[To do] Reproduce only the lines of the material below that start at the line containing "Through (263, 323)" and stop at the line containing "Lens above the floor: 149". Keep both end lines.

═════ Record set

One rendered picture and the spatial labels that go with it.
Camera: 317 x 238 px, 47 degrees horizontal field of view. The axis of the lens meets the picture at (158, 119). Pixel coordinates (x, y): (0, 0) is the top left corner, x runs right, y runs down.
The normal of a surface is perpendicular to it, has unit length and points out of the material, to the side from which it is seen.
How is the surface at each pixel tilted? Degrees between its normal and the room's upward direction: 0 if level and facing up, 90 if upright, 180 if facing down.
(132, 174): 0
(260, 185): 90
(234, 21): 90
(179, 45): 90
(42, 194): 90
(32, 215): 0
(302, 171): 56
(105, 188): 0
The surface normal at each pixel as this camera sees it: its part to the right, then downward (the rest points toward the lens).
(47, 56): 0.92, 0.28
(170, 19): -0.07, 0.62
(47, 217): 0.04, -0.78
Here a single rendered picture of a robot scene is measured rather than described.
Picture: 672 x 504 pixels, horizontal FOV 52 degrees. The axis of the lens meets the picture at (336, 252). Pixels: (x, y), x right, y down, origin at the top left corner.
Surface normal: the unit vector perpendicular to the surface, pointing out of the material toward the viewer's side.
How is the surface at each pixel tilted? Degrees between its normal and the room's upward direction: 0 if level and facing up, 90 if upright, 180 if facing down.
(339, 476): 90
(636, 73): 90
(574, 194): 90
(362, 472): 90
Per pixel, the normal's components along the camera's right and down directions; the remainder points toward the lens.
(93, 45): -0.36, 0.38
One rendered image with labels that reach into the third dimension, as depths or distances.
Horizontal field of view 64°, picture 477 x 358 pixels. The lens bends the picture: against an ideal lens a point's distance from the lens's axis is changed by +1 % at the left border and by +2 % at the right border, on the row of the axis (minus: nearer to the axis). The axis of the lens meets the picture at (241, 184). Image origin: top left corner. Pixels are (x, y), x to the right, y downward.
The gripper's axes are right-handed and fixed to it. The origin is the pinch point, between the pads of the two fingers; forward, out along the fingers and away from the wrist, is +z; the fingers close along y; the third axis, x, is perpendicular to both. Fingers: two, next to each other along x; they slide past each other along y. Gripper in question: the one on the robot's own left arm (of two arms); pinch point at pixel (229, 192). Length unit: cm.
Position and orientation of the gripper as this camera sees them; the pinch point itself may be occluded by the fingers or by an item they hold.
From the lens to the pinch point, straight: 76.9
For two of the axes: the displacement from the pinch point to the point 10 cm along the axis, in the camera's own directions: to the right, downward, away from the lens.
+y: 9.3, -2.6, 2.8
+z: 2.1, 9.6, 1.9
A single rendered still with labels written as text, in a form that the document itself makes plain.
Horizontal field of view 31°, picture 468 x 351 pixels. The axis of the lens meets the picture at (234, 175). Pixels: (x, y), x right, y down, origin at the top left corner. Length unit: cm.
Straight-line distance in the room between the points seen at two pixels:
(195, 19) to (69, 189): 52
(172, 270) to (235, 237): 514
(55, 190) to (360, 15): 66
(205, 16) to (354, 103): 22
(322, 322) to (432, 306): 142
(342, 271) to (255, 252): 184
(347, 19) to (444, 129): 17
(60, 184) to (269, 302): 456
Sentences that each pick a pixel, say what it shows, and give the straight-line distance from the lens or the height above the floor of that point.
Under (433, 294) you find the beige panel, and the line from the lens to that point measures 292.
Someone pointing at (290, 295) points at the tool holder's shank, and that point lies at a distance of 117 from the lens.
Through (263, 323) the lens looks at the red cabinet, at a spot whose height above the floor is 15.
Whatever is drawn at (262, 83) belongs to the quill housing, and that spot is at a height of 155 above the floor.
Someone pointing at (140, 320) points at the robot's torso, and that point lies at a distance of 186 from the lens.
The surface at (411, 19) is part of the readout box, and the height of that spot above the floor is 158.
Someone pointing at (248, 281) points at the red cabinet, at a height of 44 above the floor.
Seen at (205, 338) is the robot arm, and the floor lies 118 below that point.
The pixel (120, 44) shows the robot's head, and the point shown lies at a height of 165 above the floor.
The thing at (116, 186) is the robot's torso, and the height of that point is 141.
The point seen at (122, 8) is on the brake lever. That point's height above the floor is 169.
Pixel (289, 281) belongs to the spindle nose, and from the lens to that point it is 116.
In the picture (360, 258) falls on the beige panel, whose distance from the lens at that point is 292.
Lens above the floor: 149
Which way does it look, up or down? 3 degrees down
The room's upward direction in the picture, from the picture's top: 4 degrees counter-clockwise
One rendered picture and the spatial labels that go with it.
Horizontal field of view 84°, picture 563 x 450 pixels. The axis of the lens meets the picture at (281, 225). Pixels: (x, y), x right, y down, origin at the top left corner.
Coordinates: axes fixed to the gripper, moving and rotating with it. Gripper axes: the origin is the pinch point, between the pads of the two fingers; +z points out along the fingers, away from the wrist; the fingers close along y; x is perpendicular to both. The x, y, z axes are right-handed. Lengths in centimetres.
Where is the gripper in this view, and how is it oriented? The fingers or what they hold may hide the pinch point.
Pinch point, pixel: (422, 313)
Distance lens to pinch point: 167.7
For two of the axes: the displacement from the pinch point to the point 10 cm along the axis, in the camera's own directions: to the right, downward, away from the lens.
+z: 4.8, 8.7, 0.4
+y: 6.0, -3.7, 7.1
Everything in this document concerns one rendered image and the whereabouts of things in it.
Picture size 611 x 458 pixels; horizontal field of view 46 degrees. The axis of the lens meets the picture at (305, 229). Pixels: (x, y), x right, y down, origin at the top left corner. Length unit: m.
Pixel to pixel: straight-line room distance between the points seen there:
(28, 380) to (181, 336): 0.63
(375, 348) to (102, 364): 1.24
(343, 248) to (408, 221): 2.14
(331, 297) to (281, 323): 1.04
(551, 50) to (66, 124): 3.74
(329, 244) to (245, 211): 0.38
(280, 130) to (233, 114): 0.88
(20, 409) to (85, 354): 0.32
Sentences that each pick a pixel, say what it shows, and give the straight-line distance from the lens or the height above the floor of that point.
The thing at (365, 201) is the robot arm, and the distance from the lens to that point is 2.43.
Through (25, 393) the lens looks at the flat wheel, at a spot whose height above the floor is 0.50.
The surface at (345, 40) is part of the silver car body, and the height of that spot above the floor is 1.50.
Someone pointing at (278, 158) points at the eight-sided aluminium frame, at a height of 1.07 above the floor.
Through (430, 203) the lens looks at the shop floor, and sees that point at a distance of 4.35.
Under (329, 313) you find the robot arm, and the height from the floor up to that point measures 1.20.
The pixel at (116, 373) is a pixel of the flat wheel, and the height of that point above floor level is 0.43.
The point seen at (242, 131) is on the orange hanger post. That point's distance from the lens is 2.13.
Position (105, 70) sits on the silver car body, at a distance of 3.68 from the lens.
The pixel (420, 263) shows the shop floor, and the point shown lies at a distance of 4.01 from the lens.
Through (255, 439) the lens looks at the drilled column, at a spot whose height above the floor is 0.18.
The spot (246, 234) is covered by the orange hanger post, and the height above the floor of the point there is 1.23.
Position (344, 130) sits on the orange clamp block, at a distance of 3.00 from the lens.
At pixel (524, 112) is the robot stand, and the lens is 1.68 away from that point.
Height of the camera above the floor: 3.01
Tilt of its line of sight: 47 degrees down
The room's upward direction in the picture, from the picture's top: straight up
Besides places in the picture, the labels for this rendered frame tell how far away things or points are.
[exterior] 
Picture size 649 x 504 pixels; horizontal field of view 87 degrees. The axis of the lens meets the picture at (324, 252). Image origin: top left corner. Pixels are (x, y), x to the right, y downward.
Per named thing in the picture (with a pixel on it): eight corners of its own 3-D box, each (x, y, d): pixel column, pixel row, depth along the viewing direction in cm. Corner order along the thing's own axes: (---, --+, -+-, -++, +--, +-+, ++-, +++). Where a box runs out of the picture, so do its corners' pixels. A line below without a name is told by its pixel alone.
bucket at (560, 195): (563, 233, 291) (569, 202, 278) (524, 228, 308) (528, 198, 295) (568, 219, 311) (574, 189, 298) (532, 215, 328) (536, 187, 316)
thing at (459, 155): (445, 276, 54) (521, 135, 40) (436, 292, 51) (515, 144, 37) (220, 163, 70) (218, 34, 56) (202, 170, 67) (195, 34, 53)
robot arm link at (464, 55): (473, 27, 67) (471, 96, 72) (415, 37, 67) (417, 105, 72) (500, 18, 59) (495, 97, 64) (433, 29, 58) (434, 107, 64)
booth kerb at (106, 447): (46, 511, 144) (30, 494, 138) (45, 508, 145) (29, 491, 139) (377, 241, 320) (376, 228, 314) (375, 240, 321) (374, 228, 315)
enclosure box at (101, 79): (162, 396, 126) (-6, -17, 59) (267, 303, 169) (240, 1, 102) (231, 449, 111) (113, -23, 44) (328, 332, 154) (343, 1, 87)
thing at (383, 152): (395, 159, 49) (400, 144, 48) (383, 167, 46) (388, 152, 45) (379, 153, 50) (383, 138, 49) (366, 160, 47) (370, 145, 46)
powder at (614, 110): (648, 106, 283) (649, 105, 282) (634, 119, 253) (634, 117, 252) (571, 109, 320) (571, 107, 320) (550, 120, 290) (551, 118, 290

══════════

[Answer to this problem]
Through (263, 323) the lens looks at the red cabinet, at a spot whose height above the floor is 15.
Whatever is drawn at (262, 83) belongs to the quill housing, and that spot is at a height of 155 above the floor.
Someone pointing at (140, 320) points at the robot's torso, and that point lies at a distance of 186 from the lens.
The surface at (411, 19) is part of the readout box, and the height of that spot above the floor is 158.
Someone pointing at (248, 281) points at the red cabinet, at a height of 44 above the floor.
Seen at (205, 338) is the robot arm, and the floor lies 118 below that point.
The pixel (120, 44) shows the robot's head, and the point shown lies at a height of 165 above the floor.
The thing at (116, 186) is the robot's torso, and the height of that point is 141.
The point seen at (122, 8) is on the brake lever. That point's height above the floor is 169.
Pixel (289, 281) belongs to the spindle nose, and from the lens to that point it is 116.
In the picture (360, 258) falls on the beige panel, whose distance from the lens at that point is 292.
Lens above the floor: 149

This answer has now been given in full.